A Quick Birthday Update

I had a birthday yesterday, preceded by a weekend visit from dear friends, and there were numerous phone calls and indulgences celebrating me and my dubious accomplishment of still being here at the age of seventy-one, although we know very well there’s a great deal of dumb luck at play in this. In any case, I’ve learned a thing or two about life in these seventy-one years, but I still don’t fully get it. The hardest part, I think, is the dissonance and inequity of it all, and although one learns to pivot quickly from thoughts of nuclear war and environmental catastrophe in order to enjoy the day, it isn’t easy to be lighthearted, and it’s arrogant to think that my fortunate position somehow correlates with virtue. And yet, I do feel loved right now, and profoundly grateful, and I’ve never been impervious to the wonder and beauty around me, so I walk around in a state of enchantment and anxiety.

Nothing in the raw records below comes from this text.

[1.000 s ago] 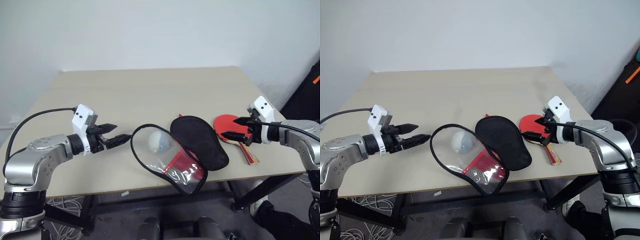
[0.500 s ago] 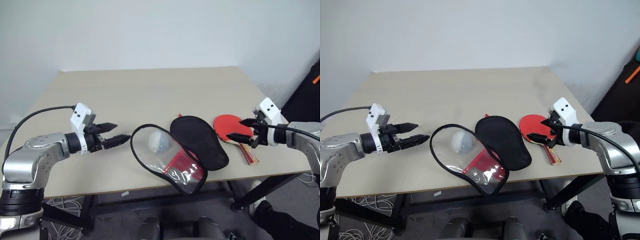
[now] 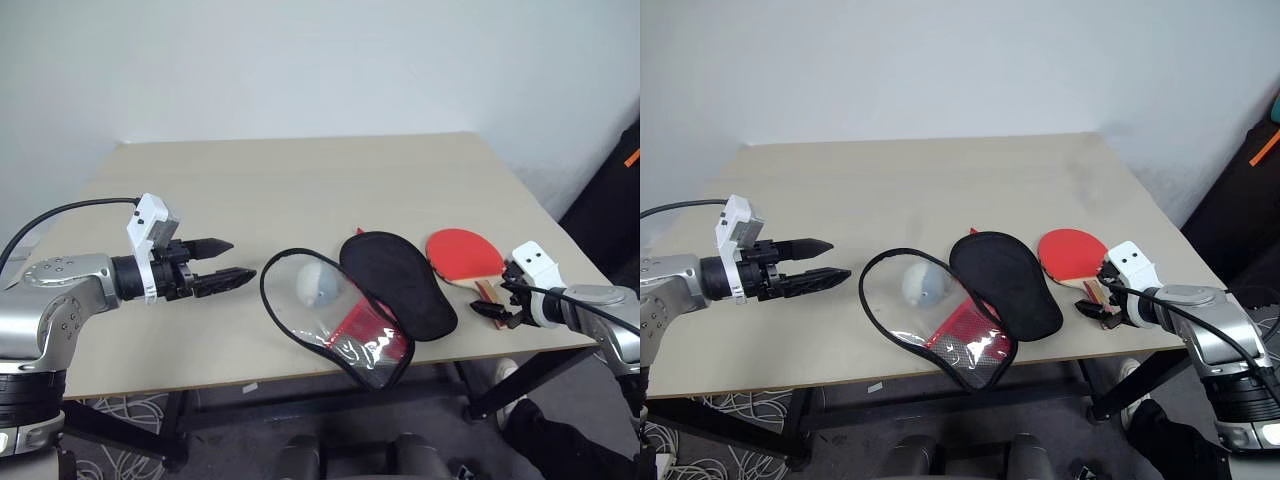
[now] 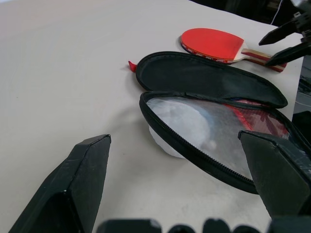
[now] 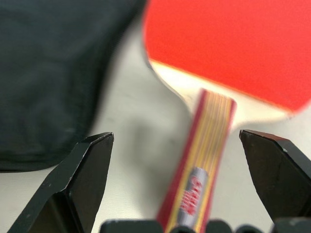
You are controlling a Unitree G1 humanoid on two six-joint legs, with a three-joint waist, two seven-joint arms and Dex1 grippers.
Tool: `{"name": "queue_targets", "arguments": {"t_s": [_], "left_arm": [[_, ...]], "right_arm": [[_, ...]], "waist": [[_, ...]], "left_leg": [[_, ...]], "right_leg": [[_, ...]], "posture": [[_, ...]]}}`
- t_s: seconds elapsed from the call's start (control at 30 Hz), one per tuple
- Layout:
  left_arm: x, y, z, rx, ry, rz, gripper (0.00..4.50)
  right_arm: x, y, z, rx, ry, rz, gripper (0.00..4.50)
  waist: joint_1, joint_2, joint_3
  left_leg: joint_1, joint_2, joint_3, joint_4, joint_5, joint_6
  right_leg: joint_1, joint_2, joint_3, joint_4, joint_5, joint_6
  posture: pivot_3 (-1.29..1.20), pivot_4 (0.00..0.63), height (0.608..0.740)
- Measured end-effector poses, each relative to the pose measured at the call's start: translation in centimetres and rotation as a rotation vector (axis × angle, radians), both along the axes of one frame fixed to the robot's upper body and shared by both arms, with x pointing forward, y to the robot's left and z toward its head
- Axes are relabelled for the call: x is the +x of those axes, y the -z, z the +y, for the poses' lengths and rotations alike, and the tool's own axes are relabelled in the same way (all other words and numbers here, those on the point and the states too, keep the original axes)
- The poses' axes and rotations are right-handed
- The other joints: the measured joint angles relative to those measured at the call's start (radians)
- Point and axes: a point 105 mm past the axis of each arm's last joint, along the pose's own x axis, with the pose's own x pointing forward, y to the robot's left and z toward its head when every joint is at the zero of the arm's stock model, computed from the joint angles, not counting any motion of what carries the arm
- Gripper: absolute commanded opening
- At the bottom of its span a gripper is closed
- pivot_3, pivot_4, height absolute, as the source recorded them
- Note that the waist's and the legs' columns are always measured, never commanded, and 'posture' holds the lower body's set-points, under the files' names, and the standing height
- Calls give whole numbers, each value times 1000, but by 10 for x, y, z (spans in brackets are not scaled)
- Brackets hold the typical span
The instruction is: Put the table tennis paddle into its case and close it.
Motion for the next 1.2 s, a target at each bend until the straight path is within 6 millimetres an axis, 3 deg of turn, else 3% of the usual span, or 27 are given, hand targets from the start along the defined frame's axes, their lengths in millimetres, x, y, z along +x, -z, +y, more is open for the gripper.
{"name": "queue_targets", "arguments": {"t_s": [0.1, 0.27, 0.43, 0.63, 0.8, 0.93, 1.1, 1.2], "left_arm": [[0, 0, 0, 0, -1, 1, 4460], [0, 1, 0, 0, -2, 2, 4460], [0, 3, -1, -9, -2, 6, 4500], [1, 4, -2, -13, -7, 7, 4500], [1, 4, -2, -13, -7, 8, 4500], [1, 5, -2, -12, -7, 10, 4500], [1, 7, -3, -10, -3, 17, 4500], [1, 7, -3, -10, -5, 20, 4500]], "right_arm": [[3, 13, -7, 3, 73, 15, 4500], [10, 16, -8, 48, 136, 9, 4500], [19, 18, -9, 109, 219, 2, 3353], [26, 18, -11, 133, 279, -2, 1249], [27, 16, -8, 156, 288, -3, 1123], [37, 1, 23, 258, 236, -64, 1123], [49, -54, 82, 336, 72, -221, 1123], [44, -56, 109, 341, 10, -212, 1123]], "waist": [[0, 0, 0], [-2, -2, -1], [-2, -2, -1], [-3, -2, -1], [-3, -1, -1], [-11, 2, 0], [-25, 3, 1], [-24, 2, 0]], "left_leg": [[0, 0, 0, 0, 0, 0], [1, 0, 0, 0, 0, 0], [2, 0, 0, 0, 0, 0], [1, 0, 0, 0, 0, 0], [1, 0, 0, 0, 0, 0], [1, 1, 0, -1, 0, 0], [0, 0, -2, -2, 0, 0], [0, -1, -3, -2, 0, 0]], "right_leg": [[1, 0, 0, 0, 0, 0], [2, 1, 0, 0, 0, 0], [2, 1, 0, 0, 0, 0], [2, 1, 0, 0, 0, 0], [1, 1, 0, 0, 0, 0], [-1, 1, 1, 1, 0, 0], [-1, 1, 0, 1, 0, -1], [0, 1, 0, 1, 0, 0]], "posture": [[0, 0, 698], [0, 0, 698], [0, 0, 698], [0, 0, 698], [0, 0, 698], [0, 0, 698], [0, 0, 698], [0, 0, 698]]}}
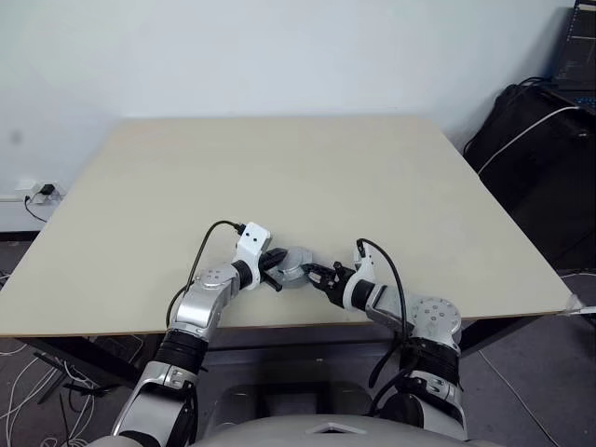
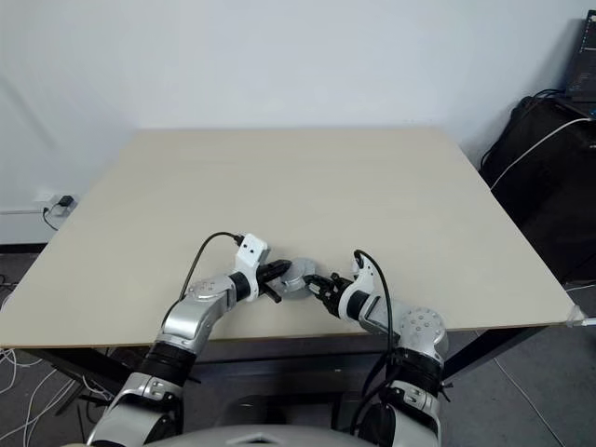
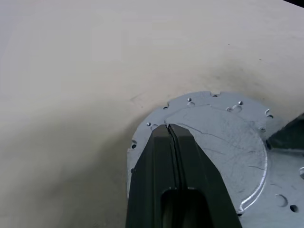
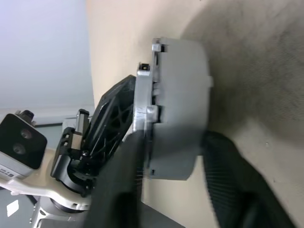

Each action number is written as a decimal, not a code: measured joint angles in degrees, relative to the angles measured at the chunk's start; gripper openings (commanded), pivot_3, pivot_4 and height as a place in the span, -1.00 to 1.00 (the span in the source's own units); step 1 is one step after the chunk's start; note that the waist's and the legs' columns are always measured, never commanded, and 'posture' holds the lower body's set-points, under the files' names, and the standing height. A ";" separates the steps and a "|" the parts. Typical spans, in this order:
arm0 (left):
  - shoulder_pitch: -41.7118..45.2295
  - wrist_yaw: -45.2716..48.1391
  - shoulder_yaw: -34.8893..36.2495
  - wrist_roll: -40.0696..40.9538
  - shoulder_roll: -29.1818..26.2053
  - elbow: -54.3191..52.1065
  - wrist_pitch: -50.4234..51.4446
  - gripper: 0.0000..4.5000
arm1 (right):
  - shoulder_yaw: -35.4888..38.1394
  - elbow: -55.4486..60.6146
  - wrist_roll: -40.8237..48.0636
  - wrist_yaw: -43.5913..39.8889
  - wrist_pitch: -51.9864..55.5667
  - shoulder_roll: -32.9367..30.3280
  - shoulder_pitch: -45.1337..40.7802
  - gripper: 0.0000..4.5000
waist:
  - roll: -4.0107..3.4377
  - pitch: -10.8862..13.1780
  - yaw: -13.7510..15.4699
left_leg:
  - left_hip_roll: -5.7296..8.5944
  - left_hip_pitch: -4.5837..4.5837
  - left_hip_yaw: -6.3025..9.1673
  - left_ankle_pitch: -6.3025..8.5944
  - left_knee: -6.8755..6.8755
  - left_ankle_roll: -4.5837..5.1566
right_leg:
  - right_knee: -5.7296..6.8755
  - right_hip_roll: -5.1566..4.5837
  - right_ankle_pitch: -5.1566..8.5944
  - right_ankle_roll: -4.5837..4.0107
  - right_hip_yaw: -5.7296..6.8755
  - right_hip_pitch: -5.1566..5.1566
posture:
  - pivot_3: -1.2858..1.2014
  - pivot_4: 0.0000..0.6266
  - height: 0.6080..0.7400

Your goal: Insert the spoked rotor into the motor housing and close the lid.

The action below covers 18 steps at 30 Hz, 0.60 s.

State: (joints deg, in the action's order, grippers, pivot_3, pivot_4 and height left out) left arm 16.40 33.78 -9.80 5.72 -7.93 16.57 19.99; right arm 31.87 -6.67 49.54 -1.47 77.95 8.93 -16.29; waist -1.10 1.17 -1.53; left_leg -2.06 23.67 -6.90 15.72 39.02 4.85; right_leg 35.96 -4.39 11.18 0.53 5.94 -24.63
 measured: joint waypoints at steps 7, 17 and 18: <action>-0.03 0.00 0.02 0.00 0.04 0.00 0.00 -1.00 | -0.01 0.00 0.03 0.15 0.02 -0.02 0.03 -0.44 | -0.01 0.00 0.00 | 0.00 -0.01 0.00 0.00 0.00 0.00 | 0.00 0.00 0.00 0.00 0.00 0.00 | 0.03 -1.00 1.00; -5.13 -5.62 3.62 2.20 3.35 -4.03 -0.71 -1.00 | 0.01 0.30 0.47 0.21 0.11 -0.03 0.40 -0.44 | -0.05 0.08 0.01 | 0.00 0.11 0.00 0.00 -0.02 0.00 | -0.03 -0.04 0.00 0.00 -0.03 -0.09 | 0.03 -1.00 1.00; -6.35 -6.94 4.83 2.58 4.23 -4.95 -1.37 -1.00 | 0.06 0.30 0.64 0.21 0.08 -0.03 0.53 -0.44 | -0.04 0.12 0.01 | 0.00 0.15 0.00 0.00 -0.03 0.00 | -0.03 -0.04 0.00 0.00 -0.03 -0.11 | 0.03 -1.00 1.00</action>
State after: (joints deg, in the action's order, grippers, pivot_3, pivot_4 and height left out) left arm 10.04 26.84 -4.97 8.30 -3.70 11.62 18.62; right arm 31.94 -6.37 50.18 -1.26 78.03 8.90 -15.76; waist -1.13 1.29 -1.51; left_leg -2.06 23.82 -6.89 15.73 38.99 4.85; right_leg 35.94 -4.43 11.17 0.53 5.90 -24.74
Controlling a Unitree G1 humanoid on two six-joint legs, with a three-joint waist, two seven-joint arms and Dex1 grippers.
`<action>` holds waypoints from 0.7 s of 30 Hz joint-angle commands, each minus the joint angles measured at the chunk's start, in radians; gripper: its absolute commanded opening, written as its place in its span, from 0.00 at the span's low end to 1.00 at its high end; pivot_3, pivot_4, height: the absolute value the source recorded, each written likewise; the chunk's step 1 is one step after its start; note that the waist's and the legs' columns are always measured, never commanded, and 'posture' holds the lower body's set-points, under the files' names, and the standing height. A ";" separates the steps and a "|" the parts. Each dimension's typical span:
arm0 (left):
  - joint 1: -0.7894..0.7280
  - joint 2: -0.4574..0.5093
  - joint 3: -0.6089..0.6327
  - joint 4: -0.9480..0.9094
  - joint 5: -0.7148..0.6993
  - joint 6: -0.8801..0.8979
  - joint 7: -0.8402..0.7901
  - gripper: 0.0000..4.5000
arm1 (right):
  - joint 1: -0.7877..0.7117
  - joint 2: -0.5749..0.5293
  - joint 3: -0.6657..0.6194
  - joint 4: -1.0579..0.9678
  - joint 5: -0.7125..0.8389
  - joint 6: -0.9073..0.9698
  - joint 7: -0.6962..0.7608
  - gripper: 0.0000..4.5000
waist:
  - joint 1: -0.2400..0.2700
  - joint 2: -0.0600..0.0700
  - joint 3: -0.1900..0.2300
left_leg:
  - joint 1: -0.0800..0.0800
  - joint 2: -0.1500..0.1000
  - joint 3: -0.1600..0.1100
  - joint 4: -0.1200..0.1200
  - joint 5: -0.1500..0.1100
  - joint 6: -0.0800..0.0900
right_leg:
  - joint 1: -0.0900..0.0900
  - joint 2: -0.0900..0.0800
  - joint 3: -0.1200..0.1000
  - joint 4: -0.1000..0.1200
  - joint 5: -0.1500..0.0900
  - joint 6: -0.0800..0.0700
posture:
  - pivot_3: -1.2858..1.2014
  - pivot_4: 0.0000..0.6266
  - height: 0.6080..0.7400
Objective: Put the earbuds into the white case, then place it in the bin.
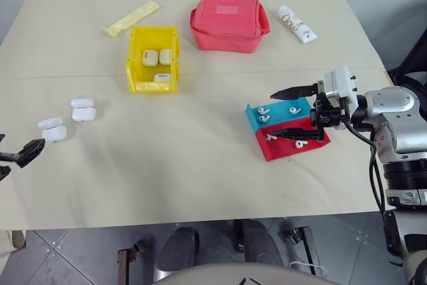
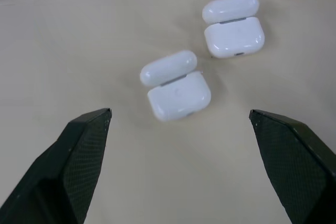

Whether it’s due to anxiety or genetics, I apparently have high blood pressure, and I have started taking medication for it. It’s one of those things that makes me feel slightly more advanced on the old people scale. I also have a chronic cough and had a pulmonary function test yesterday, sitting in a booth with a clip on my nose inhaling and exhaling into a plastic tube, which was a curious place to be on my birthday.

And I’m not telling you this to kvetch about my ailments, but rather to inform you that even in the waiting room of the pulmonary clinic, there was beauty.

First of all, I noticed a poster on the wall: “While you wait, enjoy reading poems from your community.”

I went to the link, scrolled around, and found a wonderful poem by my friend Perie Longo about grandchildren, soup, and the delightful moments of the in-between spaces along the pathway to our vanishing. She writes:

Some days you can’t help standing still

in a world that will let go of you, like it

or not. For now there’s a meal to serve.

Yes, I thought, this world will let go of us, but for now, there are meals to serve, thoughts to savor, and even here in the pulmonary clinic waiting room, sunlight slanting through the windows, giving everything an antique sort of golden-ness, sweet and ephemeral.